▸ **What you should do**:
A word-for-word restatement of the data is what is needed.
================
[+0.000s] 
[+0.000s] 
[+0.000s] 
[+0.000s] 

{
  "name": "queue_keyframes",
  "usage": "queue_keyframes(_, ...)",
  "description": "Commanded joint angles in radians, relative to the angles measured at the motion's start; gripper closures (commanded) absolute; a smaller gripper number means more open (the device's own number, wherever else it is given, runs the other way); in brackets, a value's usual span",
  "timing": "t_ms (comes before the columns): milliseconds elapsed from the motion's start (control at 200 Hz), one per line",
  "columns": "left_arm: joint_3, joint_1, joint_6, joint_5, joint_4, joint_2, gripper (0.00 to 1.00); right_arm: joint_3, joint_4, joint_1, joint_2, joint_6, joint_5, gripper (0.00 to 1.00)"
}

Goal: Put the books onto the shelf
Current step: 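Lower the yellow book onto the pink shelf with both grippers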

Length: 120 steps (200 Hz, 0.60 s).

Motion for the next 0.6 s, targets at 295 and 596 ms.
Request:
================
▸ **Result**:
[+0.000s] 
[+0.000s] 
[+0.000s] 
[+0.000s] 

{
  "name": "queue_keyframes",
  "usage": "queue_keyframes(_, ...)",
  "description": "Commanded joint angles in radians, relative to the angles measured at the motion's start; gripper closures (commanded) absolute; a smaller gripper number means more open (the device's own number, wherever else it is given, runs the other way); in brackets, a value's usual span",
  "timing": "t_ms (comes before the columns): milliseconds elapsed from the motion's start (control at 200 Hz), one per line",
  "columns": "left_arm: joint_3, joint_1, joint_6, joint_5, joint_4, joint_2, gripper (0.00 to 1.00); right_arm: joint_3, joint_4, joint_1, joint_2, joint_6, joint_5, gripper (0.00 to 1.00)"
}

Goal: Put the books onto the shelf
Current step: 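Lower the yellow book onto the pink shelf with both grippers
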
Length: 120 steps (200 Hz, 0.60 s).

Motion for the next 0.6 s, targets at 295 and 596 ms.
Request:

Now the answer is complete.